● WHAT YOU WILL DO
Write out the data exactly as given, dropping every picture.
☆ ☆ ☆ ☆ ☆
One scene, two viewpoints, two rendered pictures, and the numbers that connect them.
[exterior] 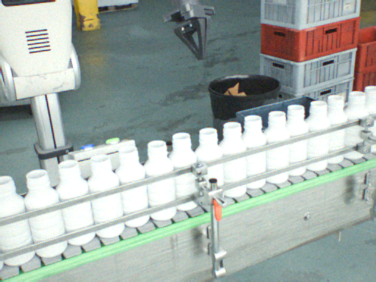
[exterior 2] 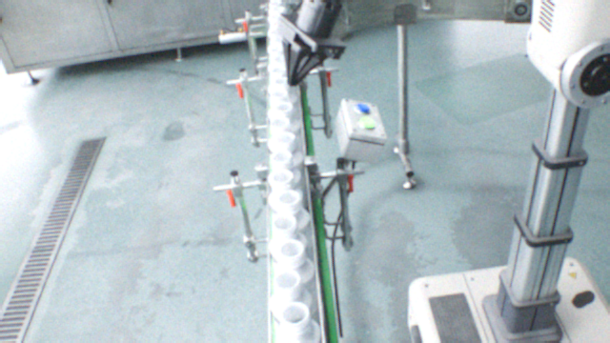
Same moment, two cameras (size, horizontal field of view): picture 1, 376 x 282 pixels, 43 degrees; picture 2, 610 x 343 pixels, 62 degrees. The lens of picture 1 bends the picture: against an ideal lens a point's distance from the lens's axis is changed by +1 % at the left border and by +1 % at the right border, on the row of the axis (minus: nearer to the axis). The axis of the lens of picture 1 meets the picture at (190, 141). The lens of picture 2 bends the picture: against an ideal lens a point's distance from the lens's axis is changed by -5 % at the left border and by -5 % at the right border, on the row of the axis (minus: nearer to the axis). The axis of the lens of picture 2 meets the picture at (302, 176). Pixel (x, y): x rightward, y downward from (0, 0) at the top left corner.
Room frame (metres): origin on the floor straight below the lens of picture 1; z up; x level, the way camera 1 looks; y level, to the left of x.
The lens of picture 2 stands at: (1.31, -0.73, 1.71)
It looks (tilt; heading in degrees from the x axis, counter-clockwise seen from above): 37 degrees down; 117
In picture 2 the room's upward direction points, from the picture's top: 8 degrees counter-clockwise
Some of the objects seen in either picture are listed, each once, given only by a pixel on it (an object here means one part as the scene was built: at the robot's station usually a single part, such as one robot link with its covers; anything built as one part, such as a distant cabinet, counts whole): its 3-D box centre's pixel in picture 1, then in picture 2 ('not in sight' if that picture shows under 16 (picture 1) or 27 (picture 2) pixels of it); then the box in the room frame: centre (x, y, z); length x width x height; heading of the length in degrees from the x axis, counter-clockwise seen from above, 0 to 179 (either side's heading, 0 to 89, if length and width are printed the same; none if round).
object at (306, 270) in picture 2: (294, 140); (297, 286); (1.02, -0.24, 1.08); 0.06 x 0.06 x 0.17
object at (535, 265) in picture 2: not in sight; (532, 273); (1.41, 0.44, 0.49); 0.13 x 0.13 x 0.40; 26
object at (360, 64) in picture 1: (367, 48); not in sight; (3.89, -1.50, 0.55); 0.61 x 0.41 x 0.22; 119
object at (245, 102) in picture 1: (244, 131); not in sight; (2.85, -0.35, 0.32); 0.45 x 0.45 x 0.64
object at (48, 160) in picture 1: (62, 197); (546, 210); (1.41, 0.44, 0.74); 0.11 x 0.11 x 0.40; 26
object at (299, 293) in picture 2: (316, 136); (294, 316); (1.04, -0.30, 1.08); 0.06 x 0.06 x 0.17
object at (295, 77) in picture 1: (307, 64); not in sight; (3.49, -0.91, 0.55); 0.61 x 0.41 x 0.22; 123
☆ ☆ ☆ ☆ ☆
● YOUR RESPONSE
One scene, two viewpoints, two rendered pictures, and the numbers that connect them.
[exterior] 
[exterior 2] 
Same moment, two cameras (size, horizontal field of view): picture 1, 376 x 282 pixels, 43 degrees; picture 2, 610 x 343 pixels, 62 degrees. The lens of picture 1 bends the picture: against an ideal lens a point's distance from the lens's axis is changed by +1 % at the left border and by +1 % at the right border, on the row of the axis (minus: nearer to the axis). The axis of the lens of picture 1 meets the picture at (190, 141). The lens of picture 2 bends the picture: against an ideal lens a point's distance from the lens's axis is changed by -5 % at the left border and by -5 % at the right border, on the row of the axis (minus: nearer to the axis). The axis of the lens of picture 2 meets the picture at (302, 176). Pixel (x, y): x rightward, y downward from (0, 0) at the top left corner.
Room frame (metres): origin on the floor straight below the lens of picture 1; z up; x level, the way camera 1 looks; y level, to the left of x.
The lens of picture 2 stands at: (1.31, -0.73, 1.71)
It looks (tilt; heading in degrees from the x axis, counter-clockwise seen from above): 37 degrees down; 117
In picture 2 the room's upward direction points, from the picture's top: 8 degrees counter-clockwise
Some of the objects seen in either picture are listed, each once, given only by a pixel on it (an object here means one part as the scene was built: at the robot's station usually a single part, such as one robot link with its covers; anything built as one part, such as a distant cabinet, counts whole): its 3-D box centre's pixel in picture 1, then in picture 2 ('not in sight' if that picture shows under 16 (picture 1) or 27 (picture 2) pixels of it); then the box in the room frame: centre (x, y, z); length x width x height; heading of the length in degrees from the x axis, counter-clockwise seen from above, 0 to 179 (either side's heading, 0 to 89, if length and width are printed the same; none if round).
object at (306, 270) in picture 2: (294, 140); (297, 286); (1.02, -0.24, 1.08); 0.06 x 0.06 x 0.17
object at (535, 265) in picture 2: not in sight; (532, 273); (1.41, 0.44, 0.49); 0.13 x 0.13 x 0.40; 26
object at (360, 64) in picture 1: (367, 48); not in sight; (3.89, -1.50, 0.55); 0.61 x 0.41 x 0.22; 119
object at (245, 102) in picture 1: (244, 131); not in sight; (2.85, -0.35, 0.32); 0.45 x 0.45 x 0.64
object at (48, 160) in picture 1: (62, 197); (546, 210); (1.41, 0.44, 0.74); 0.11 x 0.11 x 0.40; 26
object at (299, 293) in picture 2: (316, 136); (294, 316); (1.04, -0.30, 1.08); 0.06 x 0.06 x 0.17
object at (295, 77) in picture 1: (307, 64); not in sight; (3.49, -0.91, 0.55); 0.61 x 0.41 x 0.22; 123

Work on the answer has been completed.